Anterior cranial vault

Two dimensions of the skull that reflect anterior skull height and encase the suture prematurely closed in RUCS (RPTNP-to-BRG and RFZJ-to-BRG) show significantly stronger positive associations with AP measures of the anterior portion of the cerebrum in RUCS as compared to SS (Fig. 10). The neural measures include linear distances from the frontal pole to the Sylvian fissure (RFP-to-RSF), to the lateral ventricle (RFP-to-RVP), to the thalamus (RFP-to-RTH), and to the posterior commissure (RFP-to-PC) (Fig. 10). These two skull measures are also disproportionately positively associated with subcortical measures from the anterior commissure to the amygdala (AC-to-RAMY), between the thalamus and posterior lateral ventricle (RTH-to-RVP), and the distance between the amygdala and the Sylvian fissure (RAMY-to-RSF) in RUCS relative to SS. The more anterior of these two skull measures (RFZJ-to-BRG) is also significantly more strongly associated with an oblique AP/SI measure of the posterior aspect of the cerebrum in RUCS (RFSS-to-ROP shown in green in Fig. 10).

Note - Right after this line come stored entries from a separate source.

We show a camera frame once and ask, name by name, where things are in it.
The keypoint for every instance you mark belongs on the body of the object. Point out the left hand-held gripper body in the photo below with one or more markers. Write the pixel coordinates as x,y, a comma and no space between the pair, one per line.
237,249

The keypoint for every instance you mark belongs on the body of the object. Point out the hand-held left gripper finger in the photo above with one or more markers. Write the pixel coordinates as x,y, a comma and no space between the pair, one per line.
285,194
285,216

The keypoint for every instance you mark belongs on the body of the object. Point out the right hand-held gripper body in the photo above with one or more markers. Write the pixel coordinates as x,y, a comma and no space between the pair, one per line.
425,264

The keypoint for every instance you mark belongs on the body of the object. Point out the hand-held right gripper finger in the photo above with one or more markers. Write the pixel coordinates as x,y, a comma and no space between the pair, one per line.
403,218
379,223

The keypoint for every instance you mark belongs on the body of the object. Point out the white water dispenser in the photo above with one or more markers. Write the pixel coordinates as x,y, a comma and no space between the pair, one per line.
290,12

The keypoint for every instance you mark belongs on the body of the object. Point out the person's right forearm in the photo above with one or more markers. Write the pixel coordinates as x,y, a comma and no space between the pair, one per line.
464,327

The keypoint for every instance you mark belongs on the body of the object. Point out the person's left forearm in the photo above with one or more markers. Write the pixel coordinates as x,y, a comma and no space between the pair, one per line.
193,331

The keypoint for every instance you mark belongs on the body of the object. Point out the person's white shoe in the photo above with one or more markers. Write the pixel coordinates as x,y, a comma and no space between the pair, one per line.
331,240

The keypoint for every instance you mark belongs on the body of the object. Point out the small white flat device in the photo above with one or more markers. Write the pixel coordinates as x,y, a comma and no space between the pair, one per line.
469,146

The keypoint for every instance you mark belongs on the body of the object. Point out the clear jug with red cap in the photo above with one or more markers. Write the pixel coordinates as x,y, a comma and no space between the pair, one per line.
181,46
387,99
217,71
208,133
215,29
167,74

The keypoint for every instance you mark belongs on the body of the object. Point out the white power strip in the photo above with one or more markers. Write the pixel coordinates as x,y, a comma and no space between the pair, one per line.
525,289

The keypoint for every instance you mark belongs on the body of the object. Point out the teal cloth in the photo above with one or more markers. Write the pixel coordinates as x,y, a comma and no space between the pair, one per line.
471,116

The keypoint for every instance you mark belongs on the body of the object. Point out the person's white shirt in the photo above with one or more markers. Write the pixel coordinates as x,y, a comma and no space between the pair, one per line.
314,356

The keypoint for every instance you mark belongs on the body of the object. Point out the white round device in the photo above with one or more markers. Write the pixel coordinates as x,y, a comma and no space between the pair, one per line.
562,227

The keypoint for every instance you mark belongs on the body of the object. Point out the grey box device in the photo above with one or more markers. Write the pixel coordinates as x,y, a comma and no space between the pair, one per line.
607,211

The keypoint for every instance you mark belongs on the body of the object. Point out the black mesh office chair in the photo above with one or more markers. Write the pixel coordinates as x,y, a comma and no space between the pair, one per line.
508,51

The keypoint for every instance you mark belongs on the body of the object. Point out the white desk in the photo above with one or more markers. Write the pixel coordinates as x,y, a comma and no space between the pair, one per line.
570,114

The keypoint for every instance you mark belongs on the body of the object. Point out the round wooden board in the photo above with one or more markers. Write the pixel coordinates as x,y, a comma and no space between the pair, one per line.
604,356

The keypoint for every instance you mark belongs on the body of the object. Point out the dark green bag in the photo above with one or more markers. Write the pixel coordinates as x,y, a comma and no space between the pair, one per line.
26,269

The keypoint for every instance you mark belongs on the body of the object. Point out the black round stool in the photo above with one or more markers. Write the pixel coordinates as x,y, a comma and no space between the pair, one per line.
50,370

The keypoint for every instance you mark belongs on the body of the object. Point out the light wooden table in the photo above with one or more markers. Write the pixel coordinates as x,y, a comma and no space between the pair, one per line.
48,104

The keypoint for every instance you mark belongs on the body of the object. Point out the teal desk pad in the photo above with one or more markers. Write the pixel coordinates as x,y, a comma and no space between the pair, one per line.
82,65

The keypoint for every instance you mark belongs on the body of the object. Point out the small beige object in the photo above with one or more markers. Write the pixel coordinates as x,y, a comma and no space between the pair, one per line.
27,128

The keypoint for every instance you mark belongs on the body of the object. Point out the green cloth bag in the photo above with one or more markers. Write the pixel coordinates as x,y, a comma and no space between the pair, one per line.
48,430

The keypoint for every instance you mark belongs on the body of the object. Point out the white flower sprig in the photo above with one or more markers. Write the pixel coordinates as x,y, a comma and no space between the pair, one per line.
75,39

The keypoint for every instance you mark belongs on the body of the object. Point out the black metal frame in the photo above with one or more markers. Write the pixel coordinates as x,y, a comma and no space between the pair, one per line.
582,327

The discussion above highlights some of the significant differences in morphological integration of brain and skull that we have quantified between the two samples studied here. We reiterate that 89% of the LDPs studied showed no significant difference in phenotypic integration patterns of brain and skull between RUCS and SS and that the majority of the measures were strongly positive.

DISCUSSION

Our study represents the first empirical evidence of phenotypic integration of brain and skull in 3D, although indirect evidence has been accumulating for years. We interpret the observed differences in patterns of phenotypic integration of brain and skull between the two samples to be due to differences in development and reflective of the etiology of the two conditions.

We presented two expectations earlier in this paper. The first, that patterns of phenotypic integration would be different between the two samples, was supported, at least in part, by our data (Figs. 5-10). Localized patterns of phenotypic integration distinguish the two craniosynostosis samples, but the overwhelming finding is one of similarity in patterns of strong positive associations between skull and brain. The second expectation, that the intensity of phenotypic integration will be reduced in RUCS, was not supported by our data. In fact, RUCS showed an increased average measure of phenotypic integration as well as significantly stronger associations between brain and skull for particular measures (11% of the measurement pairs). Our results provide a basis for the formulation of novel hypotheses regarding the etiology of isolated craniosynostosis (see below), as well as the processes responsible for the reduction in cranial elements over evolutionary time.

Of the skull measures that show significantly increased association with neural dimensions in RUCS relative to SS, only one set includes bony dimensions that are anatomically proximate to the prematurely closed suture (Fig. 10). The majority of significantly increased associations involve dimensions of the cranial base, especially those local to the middle and posterior cranial fossae. These observations are intriguing, as it has long been known that the cranial base is dysmorphic in craniosynostosis, and cranial base dysmorphology has been proposed by some to be fundamental to the etiology of premature suture closure (Moss and Young, '60; Richtsmeier et al., '91). This hypothesis notwithstanding, cranial sutures are primarily considered as bone growth sites and closure of the suture is the favored hypothesis concerning the origin of any isolated craniosynostosis condition (see for example the excellent review by Opperman (2000)). The suture remains the primary focus of most craniosynostosis research. Although we do not have a morphologically normal sample to use in this study, we predict that if premature suture closure is both the cause and the effect of the condition called craniosynostosis, then detectable changes in associations of brain and skull measures (either strengthened or weakened) close to the site of suture closure should occur. Our comparison of two craniosynostosis samples does not emphasize differences in association among measures of brain and skull adjacent to either closed suture.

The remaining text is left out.